_THE PROBLEM_:
In the data below, one line contains "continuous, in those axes" and a later one contains "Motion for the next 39". Print both, with every line between them, exactly and alone.

▼

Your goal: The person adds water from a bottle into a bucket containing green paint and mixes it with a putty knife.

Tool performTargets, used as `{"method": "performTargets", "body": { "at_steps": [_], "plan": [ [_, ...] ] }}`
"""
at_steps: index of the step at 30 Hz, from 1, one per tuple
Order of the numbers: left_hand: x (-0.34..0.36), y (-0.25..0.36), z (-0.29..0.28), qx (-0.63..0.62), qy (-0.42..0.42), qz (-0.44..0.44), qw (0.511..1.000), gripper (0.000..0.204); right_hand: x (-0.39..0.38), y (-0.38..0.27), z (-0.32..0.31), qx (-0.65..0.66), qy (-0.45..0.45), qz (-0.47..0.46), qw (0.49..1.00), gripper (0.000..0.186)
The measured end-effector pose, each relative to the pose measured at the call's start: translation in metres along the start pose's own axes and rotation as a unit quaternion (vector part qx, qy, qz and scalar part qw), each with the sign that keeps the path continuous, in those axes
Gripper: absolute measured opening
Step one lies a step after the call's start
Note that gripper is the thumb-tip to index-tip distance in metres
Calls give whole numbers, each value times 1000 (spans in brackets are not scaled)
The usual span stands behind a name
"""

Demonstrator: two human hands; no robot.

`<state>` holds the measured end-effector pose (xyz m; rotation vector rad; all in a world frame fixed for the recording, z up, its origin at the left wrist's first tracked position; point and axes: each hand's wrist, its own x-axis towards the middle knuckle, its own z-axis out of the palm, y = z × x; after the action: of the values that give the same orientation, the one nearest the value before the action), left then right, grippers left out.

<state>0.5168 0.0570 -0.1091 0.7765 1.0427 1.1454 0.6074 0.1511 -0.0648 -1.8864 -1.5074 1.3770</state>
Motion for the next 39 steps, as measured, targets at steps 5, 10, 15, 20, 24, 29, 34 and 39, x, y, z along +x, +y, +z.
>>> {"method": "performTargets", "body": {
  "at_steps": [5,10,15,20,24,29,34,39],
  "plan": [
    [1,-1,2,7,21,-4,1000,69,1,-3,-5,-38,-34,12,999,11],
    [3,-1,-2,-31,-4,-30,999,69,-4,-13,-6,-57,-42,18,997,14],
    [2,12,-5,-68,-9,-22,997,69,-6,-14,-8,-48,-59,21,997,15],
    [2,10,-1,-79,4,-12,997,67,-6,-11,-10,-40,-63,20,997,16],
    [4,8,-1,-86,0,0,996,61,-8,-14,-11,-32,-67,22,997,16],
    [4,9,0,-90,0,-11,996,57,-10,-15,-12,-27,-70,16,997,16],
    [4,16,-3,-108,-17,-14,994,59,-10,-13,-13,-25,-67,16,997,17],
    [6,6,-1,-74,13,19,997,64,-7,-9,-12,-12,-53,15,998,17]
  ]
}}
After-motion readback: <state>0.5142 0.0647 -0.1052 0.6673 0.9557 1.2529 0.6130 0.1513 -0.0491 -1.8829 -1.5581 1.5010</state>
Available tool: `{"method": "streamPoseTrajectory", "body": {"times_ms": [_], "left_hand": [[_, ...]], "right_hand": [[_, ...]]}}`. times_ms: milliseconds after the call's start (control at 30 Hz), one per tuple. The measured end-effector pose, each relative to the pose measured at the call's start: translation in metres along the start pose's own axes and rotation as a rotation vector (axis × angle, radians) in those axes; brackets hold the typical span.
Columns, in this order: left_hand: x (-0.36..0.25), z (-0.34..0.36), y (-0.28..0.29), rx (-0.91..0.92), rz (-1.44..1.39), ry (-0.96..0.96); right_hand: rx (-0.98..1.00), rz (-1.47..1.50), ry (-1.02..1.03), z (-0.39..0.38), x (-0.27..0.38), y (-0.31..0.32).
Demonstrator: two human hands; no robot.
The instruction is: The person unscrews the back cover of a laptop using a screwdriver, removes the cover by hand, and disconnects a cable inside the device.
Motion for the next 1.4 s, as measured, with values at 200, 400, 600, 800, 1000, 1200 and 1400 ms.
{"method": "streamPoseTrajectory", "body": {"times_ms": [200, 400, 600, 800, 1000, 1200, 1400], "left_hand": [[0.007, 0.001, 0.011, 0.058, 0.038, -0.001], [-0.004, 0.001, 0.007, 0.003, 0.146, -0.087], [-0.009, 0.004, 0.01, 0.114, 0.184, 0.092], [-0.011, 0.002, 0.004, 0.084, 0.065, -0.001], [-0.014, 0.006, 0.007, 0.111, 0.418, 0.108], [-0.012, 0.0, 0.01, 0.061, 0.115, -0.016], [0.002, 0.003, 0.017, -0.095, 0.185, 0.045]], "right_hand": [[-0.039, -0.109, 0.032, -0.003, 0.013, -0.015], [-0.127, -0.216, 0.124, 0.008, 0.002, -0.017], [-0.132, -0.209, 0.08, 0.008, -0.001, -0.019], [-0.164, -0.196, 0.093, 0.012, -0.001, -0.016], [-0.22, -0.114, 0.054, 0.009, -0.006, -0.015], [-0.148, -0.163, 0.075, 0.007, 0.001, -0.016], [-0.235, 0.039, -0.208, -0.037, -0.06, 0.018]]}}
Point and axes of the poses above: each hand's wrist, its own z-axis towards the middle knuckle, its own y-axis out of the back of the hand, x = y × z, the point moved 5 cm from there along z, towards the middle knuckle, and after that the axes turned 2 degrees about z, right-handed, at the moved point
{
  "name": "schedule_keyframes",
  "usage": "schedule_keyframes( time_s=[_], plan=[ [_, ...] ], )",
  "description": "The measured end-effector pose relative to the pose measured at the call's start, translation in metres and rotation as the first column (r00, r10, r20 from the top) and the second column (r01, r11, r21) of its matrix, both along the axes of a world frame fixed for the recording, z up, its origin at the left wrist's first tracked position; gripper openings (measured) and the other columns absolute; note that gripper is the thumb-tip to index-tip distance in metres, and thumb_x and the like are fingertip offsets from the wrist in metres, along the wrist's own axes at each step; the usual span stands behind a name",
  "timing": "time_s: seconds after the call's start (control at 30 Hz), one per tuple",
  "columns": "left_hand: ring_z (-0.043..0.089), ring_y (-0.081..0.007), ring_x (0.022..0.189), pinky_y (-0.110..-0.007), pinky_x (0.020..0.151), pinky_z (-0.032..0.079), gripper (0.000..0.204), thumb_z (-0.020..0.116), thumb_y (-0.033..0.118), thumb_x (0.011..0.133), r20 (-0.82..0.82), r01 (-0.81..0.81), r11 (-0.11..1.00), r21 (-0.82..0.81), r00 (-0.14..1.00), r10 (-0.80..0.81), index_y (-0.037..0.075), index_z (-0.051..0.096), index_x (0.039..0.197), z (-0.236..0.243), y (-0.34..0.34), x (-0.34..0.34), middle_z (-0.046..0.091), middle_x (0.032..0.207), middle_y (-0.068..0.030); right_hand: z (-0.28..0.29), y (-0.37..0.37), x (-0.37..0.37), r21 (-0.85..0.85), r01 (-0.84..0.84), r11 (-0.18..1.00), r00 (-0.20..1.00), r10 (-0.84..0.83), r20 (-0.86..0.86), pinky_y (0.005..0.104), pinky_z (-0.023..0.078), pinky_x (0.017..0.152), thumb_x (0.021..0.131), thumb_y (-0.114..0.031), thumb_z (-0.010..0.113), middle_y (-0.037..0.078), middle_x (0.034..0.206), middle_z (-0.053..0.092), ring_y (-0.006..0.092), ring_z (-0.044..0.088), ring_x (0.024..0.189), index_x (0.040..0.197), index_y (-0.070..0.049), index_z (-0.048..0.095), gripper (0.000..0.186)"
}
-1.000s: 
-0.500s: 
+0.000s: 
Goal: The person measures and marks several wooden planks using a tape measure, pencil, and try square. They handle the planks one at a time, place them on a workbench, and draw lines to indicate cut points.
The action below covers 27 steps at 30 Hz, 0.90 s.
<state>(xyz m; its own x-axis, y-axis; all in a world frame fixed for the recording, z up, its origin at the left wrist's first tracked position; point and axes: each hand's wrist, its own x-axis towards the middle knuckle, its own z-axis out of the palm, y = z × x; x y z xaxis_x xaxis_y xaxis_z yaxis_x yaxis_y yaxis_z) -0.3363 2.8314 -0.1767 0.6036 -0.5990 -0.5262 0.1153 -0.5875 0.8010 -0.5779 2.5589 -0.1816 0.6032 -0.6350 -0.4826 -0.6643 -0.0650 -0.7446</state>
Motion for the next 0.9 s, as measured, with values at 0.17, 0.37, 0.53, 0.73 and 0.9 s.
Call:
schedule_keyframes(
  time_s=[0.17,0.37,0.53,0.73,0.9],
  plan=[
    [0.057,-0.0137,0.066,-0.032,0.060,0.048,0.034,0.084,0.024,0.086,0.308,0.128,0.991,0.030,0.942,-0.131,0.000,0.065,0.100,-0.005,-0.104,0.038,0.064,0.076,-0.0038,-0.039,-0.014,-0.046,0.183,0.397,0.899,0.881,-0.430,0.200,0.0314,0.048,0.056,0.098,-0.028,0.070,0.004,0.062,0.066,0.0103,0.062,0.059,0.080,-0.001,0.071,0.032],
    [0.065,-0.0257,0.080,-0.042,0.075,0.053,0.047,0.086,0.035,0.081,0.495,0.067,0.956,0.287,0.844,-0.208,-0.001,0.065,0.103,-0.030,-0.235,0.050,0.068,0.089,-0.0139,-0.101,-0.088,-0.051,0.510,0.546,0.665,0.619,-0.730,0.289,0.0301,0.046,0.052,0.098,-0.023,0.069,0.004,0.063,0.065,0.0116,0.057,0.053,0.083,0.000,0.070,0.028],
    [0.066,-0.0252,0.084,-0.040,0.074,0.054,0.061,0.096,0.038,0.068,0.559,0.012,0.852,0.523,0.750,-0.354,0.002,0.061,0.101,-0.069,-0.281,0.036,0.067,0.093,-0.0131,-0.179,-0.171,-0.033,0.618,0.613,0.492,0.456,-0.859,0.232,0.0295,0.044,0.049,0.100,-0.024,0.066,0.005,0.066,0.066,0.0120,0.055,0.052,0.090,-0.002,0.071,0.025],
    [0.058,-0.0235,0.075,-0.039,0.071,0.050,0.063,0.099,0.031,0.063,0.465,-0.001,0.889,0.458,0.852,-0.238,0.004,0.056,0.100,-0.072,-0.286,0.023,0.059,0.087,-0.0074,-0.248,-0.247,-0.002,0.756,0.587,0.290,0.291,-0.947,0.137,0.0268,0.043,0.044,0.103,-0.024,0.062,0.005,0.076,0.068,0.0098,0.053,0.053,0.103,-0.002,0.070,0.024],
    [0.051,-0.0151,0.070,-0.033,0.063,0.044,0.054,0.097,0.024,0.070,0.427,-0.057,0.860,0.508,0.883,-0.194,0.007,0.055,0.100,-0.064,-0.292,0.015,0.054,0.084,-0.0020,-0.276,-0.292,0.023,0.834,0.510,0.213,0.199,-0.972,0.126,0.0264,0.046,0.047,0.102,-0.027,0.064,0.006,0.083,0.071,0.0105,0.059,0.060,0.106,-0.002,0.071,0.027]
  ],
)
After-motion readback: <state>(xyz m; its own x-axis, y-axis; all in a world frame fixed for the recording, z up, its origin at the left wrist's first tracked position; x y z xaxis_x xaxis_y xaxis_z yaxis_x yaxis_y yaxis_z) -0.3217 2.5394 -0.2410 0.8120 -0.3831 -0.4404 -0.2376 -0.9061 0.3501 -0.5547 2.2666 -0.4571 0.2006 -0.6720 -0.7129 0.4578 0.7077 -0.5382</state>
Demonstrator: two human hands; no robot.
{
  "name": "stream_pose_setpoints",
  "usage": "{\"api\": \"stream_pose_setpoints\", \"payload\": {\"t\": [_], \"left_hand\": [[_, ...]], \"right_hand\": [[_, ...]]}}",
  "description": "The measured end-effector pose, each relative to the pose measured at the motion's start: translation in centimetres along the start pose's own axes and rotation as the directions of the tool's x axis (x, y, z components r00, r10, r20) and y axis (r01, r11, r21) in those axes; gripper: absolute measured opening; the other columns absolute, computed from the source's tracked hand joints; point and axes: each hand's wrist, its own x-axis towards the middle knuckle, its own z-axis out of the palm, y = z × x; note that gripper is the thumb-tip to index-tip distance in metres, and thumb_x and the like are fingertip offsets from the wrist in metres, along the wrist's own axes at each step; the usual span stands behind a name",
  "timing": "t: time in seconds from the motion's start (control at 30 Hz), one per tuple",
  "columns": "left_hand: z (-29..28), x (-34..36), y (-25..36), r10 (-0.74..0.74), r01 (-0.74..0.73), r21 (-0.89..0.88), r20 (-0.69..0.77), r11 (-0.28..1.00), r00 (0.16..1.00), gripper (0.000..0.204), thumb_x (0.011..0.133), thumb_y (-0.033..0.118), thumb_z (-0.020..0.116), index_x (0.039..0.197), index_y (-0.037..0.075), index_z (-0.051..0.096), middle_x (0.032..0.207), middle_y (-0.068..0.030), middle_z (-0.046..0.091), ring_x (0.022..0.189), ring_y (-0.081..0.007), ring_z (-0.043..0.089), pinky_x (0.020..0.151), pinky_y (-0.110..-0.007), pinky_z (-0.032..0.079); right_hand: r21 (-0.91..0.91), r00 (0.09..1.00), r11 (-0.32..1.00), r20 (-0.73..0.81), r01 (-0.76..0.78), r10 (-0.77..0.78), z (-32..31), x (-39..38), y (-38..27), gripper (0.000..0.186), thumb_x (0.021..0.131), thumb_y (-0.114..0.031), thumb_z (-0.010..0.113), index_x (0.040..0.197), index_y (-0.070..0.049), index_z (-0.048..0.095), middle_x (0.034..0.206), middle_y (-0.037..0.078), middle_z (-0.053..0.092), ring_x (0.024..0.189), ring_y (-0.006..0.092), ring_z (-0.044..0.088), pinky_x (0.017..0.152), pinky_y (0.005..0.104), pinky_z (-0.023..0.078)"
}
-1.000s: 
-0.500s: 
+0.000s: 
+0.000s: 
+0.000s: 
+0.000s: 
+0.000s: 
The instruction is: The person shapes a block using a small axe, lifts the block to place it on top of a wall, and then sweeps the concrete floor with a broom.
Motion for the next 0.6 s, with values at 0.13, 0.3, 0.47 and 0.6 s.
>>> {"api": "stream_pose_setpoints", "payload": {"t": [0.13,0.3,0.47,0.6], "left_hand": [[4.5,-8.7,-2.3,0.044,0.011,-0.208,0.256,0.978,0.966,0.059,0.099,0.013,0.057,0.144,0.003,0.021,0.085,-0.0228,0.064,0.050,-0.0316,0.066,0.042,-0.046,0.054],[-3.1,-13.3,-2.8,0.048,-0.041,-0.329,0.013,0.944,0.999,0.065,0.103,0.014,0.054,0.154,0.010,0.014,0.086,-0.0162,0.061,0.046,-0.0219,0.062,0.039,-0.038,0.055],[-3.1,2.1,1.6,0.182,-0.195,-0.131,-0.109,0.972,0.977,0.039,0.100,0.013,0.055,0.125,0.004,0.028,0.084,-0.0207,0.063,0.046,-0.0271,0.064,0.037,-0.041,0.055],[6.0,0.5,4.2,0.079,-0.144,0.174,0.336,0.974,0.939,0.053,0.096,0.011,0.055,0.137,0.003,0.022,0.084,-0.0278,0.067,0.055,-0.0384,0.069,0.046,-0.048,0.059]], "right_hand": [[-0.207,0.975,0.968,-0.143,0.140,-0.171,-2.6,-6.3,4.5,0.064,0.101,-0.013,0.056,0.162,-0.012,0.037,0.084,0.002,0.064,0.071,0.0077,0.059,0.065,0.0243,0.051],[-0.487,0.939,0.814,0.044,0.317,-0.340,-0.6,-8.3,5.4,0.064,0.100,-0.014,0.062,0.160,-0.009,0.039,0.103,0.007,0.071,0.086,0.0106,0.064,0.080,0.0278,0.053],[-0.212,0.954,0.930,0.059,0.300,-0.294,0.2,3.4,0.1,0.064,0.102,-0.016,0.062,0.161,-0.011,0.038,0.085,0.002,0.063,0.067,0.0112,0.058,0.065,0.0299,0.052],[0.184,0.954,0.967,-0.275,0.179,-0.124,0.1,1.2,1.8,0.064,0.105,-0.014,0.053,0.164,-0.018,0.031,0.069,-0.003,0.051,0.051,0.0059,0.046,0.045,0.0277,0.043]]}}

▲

_TASK ANSWER_:
The measured end-effector pose, each relative to the pose measured at the call's start: translation in metres along the start pose's own axes and rotation as a unit quaternion (vector part qx, qy, qz and scalar part qw), each with the sign that keeps the path continuous, in those axes
Gripper: absolute measured opening
Step one lies a step after the call's start
Note that gripper is the thumb-tip to index-tip distance in metres
Calls give whole numbers, each value times 1000 (spans in brackets are not scaled)
The usual span stands behind a name
"""

Demonstrator: two human hands; no robot.

`<state>` holds the measured end-effector pose (xyz m; rotation vector rad; all in a world frame fixed for the recording, z up, its origin at the left wrist's first tracked position; point and axes: each hand's wrist, its own x-axis towards the middle knuckle, its own z-axis out of the palm, y = z × x; after the action: of the values that give the same orientation, the one nearest the value before the action), left then right, grippers left out.

<state>0.5168 0.0570 -0.1091 0.7765 1.0427 1.1454 0.6074 0.1511 -0.0648 -1.8864 -1.5074 1.3770</state>
Motion for the next 39 steps, as measured, targets at steps 5, 10, 15, 20, 24, 29, 34 and 39, x, y, z along +x, +y, +z.

No further output is needed here.